Alex Hofer e Giulio Bosca ©Gabriele Pezzaglia

E adesso? Zero podi in gigante e slalom, una difficoltà effettiva. Inutile nascondere i fatti. Peccato vedere tecnici e atleti che si ammazzano di lavoro, girano il pianeta in lungo e in largo per cercare di far bene, ricercano sempre il massimo in ogni situazione (dagli allenamenti, alla logistica, alla voglia di fare gruppo). Dispiace, perchè i risultati non arrivano. I problemi ci sono tuttavia e sono di natura tecnica e tattica. Hirscher e gli austriaci, svizzeri, francesi, norvegesi, svedesi. Chi più in gigante chi più in slalom, chi alterna periodi positivi a negativi, chi con i se e i ma: tuttavia vivi e in evoluzione, gli azzurri invece sembrano smarriti. Bisogna trovare la soluzione. Il prima possibile.
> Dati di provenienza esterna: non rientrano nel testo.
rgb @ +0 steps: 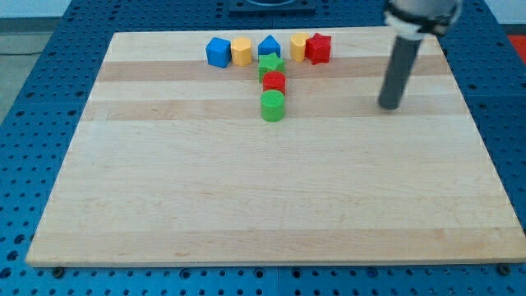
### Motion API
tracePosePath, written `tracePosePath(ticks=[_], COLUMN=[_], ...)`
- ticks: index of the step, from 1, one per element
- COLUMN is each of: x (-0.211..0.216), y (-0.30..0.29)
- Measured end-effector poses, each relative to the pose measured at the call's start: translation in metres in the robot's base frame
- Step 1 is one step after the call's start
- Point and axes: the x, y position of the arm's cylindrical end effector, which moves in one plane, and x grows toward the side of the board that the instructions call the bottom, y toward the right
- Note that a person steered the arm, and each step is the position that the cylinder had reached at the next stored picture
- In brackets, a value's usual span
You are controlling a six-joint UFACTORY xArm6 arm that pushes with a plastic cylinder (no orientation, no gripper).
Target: Move the yellow heart into the green star
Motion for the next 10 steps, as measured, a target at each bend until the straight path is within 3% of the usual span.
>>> tracePosePath(ticks=[1,2,3,4,7,10], x=[-0.054,-0.107,-0.157,-0.175,-0.16,-0.153], y=[0.033,0.023,-0.007,-0.044,-0.132,-0.135])
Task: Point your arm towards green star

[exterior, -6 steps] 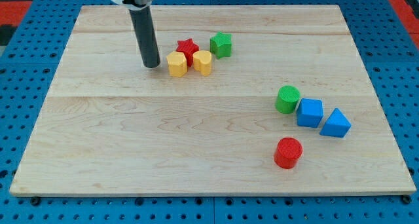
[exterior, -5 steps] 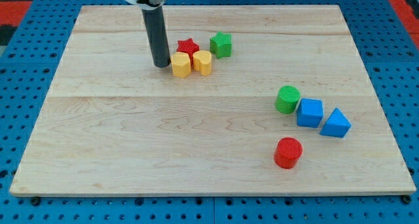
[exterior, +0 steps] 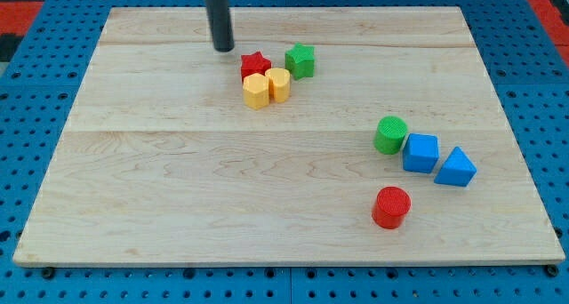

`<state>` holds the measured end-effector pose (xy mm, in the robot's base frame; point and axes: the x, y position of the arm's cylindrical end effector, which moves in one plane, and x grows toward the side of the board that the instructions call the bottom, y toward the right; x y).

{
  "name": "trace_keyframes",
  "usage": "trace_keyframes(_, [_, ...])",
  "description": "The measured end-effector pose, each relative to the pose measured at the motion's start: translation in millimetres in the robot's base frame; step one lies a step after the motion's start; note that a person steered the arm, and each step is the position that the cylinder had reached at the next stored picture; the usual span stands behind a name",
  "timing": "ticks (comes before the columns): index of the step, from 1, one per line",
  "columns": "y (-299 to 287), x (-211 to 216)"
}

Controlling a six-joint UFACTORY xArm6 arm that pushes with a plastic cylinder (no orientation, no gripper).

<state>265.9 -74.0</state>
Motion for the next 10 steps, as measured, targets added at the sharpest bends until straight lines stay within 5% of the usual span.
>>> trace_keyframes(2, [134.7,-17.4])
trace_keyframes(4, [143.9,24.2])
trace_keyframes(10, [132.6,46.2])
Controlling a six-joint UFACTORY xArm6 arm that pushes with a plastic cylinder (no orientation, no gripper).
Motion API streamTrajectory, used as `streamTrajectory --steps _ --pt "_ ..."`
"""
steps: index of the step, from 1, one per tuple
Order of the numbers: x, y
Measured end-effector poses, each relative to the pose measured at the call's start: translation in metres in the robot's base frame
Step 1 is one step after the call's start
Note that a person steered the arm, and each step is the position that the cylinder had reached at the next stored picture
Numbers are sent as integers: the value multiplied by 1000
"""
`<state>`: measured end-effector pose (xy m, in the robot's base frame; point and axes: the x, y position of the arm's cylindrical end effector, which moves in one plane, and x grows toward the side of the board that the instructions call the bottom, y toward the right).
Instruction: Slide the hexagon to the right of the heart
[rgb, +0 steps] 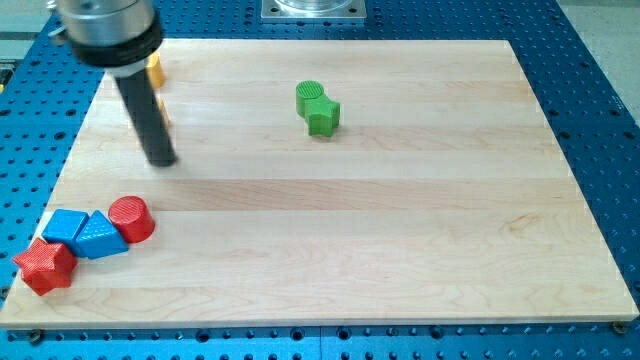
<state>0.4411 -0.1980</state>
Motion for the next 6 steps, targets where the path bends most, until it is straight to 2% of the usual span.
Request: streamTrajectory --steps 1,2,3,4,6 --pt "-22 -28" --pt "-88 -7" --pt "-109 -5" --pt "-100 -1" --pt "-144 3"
Intanto credere davvero sui giovani per iniziare a fare qualcosa. Credere in Giulio Bosca, Fabian Bacher, Alex Hofer, Federico Liberatore, Alex Vinatzer per fare qualche nome. Basta convocarli una volta si e due no: bisogna credere in un progetto, dare fiducia, avere il coraggio di guardare avanti. E tempo di squadra A per loro (Tommaso Sala e Simon Maurberger sulla carta ci sono già). E’ tempo che abbiano davvero opportunità reali. E’ vero, è durissimo rimpiazzare il buco generazionale che da un decennio esiste a furia di contingenti non riempiti e decine e decine di giovani (e anche tecnici – Alessandro Serra l’esempio più lampante) non considerati. Ma comunque proviamoci.